[Opening Given records section]
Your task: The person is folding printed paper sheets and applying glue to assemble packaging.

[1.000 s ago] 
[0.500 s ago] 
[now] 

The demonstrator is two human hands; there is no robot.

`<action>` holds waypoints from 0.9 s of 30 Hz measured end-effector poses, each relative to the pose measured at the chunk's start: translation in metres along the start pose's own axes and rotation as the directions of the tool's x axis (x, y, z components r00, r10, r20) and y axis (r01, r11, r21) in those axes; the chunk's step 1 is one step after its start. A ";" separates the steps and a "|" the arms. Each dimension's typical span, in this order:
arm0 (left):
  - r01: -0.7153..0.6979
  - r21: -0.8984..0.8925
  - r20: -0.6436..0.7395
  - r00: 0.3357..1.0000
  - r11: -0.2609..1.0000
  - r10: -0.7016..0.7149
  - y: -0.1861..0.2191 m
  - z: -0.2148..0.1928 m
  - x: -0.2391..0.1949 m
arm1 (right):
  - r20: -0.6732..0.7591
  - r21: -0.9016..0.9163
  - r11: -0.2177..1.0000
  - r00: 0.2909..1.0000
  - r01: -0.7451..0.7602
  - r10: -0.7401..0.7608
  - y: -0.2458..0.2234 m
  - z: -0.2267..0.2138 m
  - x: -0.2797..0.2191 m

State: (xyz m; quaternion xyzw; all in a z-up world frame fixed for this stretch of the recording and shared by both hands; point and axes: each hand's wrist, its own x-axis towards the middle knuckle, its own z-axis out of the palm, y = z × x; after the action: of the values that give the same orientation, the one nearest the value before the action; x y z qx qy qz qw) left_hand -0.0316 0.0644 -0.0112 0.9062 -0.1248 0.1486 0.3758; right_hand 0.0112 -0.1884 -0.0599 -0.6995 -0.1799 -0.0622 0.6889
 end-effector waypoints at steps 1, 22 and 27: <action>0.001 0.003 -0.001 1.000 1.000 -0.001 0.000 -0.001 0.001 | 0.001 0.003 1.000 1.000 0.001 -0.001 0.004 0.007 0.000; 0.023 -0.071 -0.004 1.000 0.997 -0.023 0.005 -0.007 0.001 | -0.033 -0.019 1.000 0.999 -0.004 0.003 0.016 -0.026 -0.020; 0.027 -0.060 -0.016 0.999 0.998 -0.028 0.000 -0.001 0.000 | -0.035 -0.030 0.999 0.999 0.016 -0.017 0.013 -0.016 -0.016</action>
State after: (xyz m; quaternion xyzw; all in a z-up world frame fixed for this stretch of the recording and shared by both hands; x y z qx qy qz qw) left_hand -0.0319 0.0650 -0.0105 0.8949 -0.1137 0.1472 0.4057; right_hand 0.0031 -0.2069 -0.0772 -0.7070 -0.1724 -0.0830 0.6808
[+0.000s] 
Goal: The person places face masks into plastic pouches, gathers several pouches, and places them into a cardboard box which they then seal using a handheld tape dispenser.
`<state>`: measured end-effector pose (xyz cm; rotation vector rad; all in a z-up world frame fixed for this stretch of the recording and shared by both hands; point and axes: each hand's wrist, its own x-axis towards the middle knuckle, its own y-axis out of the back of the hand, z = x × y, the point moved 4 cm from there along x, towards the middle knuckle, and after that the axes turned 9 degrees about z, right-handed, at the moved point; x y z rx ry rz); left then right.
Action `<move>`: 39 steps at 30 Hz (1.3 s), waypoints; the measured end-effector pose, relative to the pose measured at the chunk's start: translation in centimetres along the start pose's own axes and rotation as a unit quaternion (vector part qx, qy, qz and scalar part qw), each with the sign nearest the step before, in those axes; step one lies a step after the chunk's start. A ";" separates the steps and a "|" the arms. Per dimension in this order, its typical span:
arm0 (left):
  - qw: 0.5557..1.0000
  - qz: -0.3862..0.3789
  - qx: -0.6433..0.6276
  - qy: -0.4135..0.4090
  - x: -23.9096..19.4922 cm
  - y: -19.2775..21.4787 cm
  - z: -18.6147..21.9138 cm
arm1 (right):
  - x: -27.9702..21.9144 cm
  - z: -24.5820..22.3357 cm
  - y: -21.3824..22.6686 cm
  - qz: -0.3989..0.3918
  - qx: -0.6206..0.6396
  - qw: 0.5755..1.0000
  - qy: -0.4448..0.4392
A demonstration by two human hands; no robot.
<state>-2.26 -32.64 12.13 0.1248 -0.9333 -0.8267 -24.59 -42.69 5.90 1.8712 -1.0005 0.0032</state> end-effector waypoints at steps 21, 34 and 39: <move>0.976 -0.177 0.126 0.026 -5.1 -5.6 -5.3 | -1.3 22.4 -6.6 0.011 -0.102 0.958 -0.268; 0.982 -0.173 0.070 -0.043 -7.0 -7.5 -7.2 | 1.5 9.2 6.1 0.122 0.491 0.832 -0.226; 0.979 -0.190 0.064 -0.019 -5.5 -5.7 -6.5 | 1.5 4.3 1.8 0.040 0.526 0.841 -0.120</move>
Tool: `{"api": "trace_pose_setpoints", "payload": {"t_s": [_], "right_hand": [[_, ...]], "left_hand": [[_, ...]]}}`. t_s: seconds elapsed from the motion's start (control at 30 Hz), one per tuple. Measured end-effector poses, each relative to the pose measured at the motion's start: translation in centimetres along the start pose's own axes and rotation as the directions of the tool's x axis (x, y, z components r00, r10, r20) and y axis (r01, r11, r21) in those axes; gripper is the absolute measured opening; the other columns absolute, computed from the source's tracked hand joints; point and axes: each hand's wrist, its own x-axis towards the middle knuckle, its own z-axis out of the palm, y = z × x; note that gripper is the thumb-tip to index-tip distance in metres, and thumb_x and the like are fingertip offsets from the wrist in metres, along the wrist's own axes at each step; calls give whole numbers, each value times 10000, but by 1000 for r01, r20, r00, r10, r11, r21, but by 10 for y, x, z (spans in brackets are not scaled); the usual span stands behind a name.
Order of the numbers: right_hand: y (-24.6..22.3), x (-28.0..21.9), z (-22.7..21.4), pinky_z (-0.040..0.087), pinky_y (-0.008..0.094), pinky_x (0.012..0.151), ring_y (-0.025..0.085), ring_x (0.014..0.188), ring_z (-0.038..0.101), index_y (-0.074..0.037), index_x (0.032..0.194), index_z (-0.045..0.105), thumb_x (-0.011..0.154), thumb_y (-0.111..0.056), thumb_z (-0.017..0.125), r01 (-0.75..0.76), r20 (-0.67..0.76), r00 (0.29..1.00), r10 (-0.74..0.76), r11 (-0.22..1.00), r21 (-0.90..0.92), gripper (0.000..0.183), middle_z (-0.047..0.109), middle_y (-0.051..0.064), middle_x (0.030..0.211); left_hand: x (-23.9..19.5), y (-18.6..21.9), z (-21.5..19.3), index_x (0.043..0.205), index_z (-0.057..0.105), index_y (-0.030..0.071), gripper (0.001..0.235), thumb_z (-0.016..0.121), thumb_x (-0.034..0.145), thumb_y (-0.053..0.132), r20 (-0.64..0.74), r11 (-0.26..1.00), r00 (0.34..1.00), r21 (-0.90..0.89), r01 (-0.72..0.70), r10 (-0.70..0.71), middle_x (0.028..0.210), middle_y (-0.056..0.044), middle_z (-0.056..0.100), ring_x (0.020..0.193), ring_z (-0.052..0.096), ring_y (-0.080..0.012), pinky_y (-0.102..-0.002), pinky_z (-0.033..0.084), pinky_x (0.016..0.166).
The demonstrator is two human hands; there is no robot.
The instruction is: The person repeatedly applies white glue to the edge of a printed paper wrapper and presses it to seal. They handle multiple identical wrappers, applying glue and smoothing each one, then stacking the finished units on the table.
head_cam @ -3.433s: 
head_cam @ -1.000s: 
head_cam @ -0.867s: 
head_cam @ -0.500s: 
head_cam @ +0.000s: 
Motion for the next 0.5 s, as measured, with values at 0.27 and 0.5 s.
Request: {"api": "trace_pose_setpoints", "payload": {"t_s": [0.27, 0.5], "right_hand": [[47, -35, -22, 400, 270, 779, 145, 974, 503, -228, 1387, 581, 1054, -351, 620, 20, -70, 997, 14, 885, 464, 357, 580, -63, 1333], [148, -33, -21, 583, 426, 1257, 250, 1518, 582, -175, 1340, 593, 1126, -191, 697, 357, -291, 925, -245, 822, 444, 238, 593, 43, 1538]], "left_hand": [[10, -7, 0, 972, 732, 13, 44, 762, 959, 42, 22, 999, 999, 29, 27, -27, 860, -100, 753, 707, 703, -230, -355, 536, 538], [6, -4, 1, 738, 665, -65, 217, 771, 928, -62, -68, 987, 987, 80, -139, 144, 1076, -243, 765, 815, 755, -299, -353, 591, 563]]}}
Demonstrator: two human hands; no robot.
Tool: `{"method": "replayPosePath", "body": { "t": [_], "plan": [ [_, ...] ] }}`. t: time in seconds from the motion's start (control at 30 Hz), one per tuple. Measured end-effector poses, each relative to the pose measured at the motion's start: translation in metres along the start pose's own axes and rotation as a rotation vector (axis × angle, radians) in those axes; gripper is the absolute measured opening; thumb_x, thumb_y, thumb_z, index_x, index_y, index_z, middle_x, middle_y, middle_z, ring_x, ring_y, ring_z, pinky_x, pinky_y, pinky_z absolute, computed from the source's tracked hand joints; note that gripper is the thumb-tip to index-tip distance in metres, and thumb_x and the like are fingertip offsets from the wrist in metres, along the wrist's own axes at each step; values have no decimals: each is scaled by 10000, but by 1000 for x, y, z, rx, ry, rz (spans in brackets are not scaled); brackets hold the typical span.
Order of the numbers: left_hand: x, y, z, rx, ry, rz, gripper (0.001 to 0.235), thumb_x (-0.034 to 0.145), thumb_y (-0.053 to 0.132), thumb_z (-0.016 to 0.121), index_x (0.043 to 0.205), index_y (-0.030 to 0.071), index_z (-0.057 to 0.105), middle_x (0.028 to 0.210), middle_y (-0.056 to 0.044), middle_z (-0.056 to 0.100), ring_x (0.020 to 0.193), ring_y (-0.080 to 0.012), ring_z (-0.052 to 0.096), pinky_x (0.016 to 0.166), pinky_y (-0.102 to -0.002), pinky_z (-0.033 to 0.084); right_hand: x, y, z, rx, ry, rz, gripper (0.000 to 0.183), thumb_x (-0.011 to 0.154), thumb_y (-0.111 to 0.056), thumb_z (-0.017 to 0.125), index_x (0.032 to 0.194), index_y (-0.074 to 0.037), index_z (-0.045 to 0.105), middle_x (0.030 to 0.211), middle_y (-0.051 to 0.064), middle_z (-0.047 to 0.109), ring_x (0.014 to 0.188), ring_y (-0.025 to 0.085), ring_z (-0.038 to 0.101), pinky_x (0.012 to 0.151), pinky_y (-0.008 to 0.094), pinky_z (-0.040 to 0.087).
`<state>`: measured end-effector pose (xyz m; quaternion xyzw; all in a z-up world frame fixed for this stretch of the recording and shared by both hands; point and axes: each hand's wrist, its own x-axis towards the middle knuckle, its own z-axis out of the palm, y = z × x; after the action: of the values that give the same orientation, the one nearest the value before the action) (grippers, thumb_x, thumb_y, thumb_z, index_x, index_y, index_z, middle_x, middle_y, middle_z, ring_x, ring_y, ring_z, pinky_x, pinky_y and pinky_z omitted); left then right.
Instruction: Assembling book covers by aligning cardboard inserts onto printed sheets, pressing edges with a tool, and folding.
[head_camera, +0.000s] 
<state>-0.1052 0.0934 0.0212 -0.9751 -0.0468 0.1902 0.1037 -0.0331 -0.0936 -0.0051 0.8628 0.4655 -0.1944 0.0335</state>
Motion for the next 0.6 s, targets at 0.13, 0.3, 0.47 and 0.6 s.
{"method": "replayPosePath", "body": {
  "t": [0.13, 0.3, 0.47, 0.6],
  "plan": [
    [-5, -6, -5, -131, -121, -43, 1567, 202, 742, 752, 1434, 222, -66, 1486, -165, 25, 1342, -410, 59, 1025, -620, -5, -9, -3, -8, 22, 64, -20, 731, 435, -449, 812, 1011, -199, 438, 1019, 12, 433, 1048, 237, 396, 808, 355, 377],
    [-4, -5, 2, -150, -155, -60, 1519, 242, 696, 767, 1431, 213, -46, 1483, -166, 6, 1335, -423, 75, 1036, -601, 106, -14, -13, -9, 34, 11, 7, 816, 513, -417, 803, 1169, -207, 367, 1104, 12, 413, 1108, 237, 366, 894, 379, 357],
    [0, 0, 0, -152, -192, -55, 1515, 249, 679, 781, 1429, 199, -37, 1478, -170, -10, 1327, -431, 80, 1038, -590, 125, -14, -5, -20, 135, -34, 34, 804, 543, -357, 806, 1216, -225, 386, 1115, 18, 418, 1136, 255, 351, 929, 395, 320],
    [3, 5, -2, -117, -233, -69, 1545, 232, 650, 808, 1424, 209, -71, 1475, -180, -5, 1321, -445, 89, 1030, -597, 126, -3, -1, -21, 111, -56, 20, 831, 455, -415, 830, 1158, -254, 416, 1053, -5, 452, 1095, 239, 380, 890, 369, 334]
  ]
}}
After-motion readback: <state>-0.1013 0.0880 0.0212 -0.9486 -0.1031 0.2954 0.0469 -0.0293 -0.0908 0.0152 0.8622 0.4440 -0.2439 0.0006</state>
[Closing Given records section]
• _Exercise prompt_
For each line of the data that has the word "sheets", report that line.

• _Written response_
Your task: The person is folding printed paper sheets and applying glue to assemble packaging.
Instruction: Assembling book covers by aligning cardboard inserts onto printed sheets, pressing edges with a tool, and folding.

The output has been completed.